Dr Tsakos praised the young generation in the industry for its international outlook and willingness to co-operate.
In passing, he referred to pressures in several countries to implement protectionist trade policies and said: “I hope this will not be true.”
He was in favour of “a market that allows us to plan growth.” The lesson should be heeded of the fashion for super-eco ships, when “everybody ran to buy ships, and destroyed the market.”
During a lively question and answer session, Dr Tsakos said: “We need to keep expectations down. We have had a near 10-year down side with spikes from earnings of $300,000 for a couple of days, then it is down to negative.”
In regard to the Ballast Water Convention, from his company’s point of view he was sceptical about exhaust gas cleaning systems known as scrubbers. “This is not the way to go. We expect the oil providers will be there to provide the right fuel we have to burn. I think that will take some of the marginal business out of the market.”

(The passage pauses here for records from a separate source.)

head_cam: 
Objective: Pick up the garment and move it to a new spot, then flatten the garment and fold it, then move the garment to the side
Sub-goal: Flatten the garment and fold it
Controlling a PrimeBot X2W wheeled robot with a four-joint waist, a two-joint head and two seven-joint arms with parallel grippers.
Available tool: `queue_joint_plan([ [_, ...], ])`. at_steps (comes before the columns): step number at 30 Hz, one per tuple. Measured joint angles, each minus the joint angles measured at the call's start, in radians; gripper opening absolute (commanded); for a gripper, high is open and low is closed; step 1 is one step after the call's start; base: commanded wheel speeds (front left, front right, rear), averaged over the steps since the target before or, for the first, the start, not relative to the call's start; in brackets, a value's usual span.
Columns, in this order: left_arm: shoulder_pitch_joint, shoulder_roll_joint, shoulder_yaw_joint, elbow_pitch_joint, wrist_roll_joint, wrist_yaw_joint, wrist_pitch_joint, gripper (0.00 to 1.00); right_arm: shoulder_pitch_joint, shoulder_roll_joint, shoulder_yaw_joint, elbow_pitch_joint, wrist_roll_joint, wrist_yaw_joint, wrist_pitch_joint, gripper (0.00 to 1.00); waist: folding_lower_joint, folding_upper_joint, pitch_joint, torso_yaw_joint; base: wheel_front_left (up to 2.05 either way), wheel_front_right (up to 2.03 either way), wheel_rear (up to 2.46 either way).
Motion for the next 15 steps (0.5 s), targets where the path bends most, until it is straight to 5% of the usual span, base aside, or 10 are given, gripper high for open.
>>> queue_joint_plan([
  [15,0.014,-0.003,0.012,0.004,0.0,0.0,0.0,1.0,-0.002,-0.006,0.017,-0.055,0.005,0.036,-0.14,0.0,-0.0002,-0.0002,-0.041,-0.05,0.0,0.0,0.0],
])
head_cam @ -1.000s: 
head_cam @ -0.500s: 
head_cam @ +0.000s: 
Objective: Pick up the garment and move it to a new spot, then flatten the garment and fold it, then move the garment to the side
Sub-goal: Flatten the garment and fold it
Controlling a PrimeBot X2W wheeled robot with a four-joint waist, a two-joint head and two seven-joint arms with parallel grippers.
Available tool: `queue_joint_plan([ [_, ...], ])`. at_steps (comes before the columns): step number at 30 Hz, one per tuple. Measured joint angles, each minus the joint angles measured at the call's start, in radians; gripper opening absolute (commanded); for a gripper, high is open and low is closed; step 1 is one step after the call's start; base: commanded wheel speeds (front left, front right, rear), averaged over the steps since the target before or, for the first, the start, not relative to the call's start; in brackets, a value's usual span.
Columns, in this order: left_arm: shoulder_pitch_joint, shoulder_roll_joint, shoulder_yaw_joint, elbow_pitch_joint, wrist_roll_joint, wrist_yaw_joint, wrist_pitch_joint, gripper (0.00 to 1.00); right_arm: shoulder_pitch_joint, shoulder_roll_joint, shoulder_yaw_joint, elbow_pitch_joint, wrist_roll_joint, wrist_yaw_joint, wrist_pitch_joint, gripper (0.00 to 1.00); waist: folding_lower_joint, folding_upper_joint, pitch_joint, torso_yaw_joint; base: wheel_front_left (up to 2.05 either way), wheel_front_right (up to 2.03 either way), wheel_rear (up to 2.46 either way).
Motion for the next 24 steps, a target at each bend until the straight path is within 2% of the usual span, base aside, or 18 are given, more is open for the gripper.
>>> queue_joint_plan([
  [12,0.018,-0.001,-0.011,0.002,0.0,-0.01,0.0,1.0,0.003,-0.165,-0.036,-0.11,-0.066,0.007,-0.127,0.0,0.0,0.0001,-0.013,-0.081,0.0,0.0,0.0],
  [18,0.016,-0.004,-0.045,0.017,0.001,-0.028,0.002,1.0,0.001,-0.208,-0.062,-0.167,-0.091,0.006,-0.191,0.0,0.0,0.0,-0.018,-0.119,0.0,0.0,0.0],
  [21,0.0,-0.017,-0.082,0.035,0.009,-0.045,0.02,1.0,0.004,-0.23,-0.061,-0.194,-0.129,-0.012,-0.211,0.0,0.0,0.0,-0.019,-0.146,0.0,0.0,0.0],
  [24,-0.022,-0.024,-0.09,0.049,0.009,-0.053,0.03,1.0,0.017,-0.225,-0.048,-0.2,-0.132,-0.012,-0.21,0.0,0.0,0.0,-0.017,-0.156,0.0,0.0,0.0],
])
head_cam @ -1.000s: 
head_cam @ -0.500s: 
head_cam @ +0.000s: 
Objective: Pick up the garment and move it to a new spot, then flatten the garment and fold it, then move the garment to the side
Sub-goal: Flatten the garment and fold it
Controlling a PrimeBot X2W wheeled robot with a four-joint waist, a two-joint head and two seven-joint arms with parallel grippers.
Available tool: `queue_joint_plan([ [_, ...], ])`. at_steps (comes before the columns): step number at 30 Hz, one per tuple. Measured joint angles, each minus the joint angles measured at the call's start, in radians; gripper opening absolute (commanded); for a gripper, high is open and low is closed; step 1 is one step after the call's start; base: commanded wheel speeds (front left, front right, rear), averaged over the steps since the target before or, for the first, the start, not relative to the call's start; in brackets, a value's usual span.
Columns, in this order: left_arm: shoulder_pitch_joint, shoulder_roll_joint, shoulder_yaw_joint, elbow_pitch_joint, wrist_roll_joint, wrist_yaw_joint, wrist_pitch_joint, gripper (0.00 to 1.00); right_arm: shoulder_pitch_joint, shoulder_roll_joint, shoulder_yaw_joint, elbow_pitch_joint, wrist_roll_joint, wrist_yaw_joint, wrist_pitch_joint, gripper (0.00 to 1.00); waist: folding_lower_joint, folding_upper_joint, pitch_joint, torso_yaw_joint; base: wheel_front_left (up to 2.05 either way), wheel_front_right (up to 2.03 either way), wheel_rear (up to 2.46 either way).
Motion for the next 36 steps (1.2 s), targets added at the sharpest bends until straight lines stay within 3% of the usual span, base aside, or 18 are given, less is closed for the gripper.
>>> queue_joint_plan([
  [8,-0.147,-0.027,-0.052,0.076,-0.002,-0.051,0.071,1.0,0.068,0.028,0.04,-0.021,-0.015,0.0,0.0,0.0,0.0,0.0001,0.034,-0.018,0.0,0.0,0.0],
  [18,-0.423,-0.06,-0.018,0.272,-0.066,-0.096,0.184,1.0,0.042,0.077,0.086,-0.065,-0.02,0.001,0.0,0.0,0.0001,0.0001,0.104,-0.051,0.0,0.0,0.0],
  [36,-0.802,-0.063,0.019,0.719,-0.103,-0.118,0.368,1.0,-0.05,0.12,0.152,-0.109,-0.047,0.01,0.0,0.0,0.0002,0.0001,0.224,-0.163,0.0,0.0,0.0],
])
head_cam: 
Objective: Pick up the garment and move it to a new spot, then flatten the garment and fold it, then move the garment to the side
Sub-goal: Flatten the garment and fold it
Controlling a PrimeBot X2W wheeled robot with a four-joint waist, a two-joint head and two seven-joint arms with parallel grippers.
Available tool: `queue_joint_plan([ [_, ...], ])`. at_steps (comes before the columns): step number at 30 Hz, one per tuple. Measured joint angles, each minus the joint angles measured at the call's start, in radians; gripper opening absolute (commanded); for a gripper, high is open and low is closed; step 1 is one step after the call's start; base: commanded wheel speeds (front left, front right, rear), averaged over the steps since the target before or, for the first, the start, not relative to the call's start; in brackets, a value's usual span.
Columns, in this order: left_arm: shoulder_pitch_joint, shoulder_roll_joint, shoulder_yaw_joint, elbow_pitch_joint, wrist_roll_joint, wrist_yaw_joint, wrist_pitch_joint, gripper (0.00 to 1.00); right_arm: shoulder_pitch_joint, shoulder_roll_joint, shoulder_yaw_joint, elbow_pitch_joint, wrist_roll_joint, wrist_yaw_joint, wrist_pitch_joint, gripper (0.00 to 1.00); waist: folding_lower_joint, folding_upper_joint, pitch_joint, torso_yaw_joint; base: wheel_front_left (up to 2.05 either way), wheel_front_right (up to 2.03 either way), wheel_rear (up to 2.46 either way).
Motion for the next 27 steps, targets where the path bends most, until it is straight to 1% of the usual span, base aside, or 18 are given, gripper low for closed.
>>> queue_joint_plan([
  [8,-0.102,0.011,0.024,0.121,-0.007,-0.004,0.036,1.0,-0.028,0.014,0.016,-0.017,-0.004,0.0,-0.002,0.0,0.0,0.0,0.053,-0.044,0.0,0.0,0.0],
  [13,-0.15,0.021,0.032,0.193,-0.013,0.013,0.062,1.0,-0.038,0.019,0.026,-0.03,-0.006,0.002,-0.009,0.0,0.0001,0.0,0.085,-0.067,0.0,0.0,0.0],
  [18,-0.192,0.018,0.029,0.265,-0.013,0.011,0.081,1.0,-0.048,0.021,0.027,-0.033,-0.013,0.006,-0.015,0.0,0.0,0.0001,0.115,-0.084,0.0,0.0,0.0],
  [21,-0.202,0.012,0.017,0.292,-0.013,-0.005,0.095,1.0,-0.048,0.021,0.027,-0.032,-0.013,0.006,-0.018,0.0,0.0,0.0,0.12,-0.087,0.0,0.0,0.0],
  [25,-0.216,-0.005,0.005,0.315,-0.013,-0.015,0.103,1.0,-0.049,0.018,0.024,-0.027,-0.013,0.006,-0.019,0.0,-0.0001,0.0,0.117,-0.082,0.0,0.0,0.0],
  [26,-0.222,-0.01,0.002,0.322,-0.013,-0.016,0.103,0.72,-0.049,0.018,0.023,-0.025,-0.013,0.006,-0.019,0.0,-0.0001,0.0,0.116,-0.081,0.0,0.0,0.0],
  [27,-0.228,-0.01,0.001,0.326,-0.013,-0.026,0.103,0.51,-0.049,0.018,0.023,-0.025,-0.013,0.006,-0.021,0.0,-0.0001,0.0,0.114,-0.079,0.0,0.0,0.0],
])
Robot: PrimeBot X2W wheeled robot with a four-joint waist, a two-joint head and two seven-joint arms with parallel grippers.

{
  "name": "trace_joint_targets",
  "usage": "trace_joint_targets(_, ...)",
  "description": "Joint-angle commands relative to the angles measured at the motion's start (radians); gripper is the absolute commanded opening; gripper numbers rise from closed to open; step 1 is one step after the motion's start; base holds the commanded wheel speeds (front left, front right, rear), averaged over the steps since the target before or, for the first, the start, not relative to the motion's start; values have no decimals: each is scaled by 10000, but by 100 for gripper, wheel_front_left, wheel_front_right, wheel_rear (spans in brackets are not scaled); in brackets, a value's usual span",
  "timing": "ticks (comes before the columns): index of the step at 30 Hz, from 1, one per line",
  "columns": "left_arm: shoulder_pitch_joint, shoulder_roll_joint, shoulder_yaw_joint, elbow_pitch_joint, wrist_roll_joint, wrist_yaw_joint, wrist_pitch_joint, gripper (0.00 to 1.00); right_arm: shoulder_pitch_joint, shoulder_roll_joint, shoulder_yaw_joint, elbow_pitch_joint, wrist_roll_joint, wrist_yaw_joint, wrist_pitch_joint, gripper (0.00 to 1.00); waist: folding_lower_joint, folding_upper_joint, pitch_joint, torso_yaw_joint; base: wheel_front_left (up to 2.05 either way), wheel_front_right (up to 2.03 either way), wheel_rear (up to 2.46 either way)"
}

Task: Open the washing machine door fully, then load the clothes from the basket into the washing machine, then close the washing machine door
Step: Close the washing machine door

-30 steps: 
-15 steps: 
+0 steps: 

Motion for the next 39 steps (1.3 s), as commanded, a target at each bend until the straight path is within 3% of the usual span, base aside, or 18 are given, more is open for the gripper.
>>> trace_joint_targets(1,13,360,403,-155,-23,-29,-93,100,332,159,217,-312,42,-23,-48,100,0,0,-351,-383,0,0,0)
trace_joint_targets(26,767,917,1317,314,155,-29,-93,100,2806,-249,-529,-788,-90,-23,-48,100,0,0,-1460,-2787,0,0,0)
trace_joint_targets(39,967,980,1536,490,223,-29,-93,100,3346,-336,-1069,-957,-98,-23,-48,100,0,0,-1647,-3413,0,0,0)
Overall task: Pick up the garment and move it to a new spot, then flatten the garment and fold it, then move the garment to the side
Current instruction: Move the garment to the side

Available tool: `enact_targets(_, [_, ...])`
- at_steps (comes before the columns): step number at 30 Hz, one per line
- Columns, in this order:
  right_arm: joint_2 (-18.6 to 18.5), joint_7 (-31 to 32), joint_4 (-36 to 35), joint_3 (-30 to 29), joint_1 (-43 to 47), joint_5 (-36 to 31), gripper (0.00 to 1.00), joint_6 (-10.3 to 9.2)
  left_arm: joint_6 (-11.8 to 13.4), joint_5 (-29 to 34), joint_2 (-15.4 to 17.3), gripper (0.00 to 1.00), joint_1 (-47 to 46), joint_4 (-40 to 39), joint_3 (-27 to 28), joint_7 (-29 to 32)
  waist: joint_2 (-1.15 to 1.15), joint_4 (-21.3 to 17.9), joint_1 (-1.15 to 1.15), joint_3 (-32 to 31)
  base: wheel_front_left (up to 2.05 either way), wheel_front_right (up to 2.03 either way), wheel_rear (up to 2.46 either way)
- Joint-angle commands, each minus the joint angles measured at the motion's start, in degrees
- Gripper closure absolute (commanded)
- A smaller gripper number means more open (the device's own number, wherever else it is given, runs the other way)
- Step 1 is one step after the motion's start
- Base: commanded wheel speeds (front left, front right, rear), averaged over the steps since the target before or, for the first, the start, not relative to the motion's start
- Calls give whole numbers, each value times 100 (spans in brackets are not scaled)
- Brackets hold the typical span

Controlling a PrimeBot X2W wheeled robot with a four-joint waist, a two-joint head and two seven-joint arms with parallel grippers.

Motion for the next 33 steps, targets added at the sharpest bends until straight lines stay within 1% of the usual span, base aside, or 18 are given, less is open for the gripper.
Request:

He concluded with a flourish, issuing an appeal to “make tanker rates great again,” a rewording of a favourite phrase of US president Donald Trump,.
His company, TEN, is one of the largest independent transporters of energy. It controls a fleet of modern crude, product and LNG carriers totalling 7.2m dwt. Listed in New York and Bermuda, the company is Bermuda-incorporated and managed from Athens.
Hosting the IMIF meeting, Harry Theochari, global head of transport at Norton Rose Fulbright, quoted from the maritime section of the Norton Rose Fulbright ‘The Way Ahead’ Transport Survey 2016, which sent out 200 questionnaires in April of that year.
He focused on replies to the survey question: are current market conditions generally positive for the shipping industry?
Mr Theochari said that in 2014, 69% of respondents were confident and positive about prospects. This fell to 33% the following year. In 2016, sentiment fell further, with 85% taking a negative view. Most respondents were concerned about over-supply of tonnage, followed, to a lesser extent, by economic uncertainty and financing.
Despite the 2016 survey revealing that only 15% found market conditions positive, what was the response today? “Buy more assets. I suppose only a shipowner’s brain can understand that,” said Mr Theochari to laughter from the audience.
In the 2016 survey, the few respondents who regarded current market conditions as generally positive attributed their confidence to the emergence of new market opportunities, the impact of infrastructure improvements and improved economic conditions in key markets.
Respondents become more upbeat when asked to consider the outlook for shipping over the next five years. Passenger fares and freight costs will increase according to 67%, and the same proportion anticipated an upturn in passenger numbers and freight volumes. Increased investment in technology was expected by 72% and increased investment in infrastructure by 42%.
The number of routes and services offered would rise, according to 35% of the sample. Only 22% believed that funding would become more readily available and 64% expected that the number of enforcement actions would increase as lenders sought to protect their positions and recover losses. Most (68%) expected fuel costs to rise.
At the IMIF meeting, Mr Theochari thanked Dr Tsakos for his brief but wide-ranging presentation. Members of the audience thanks Mr Theochari and his colleagues for their welcome and hospitality.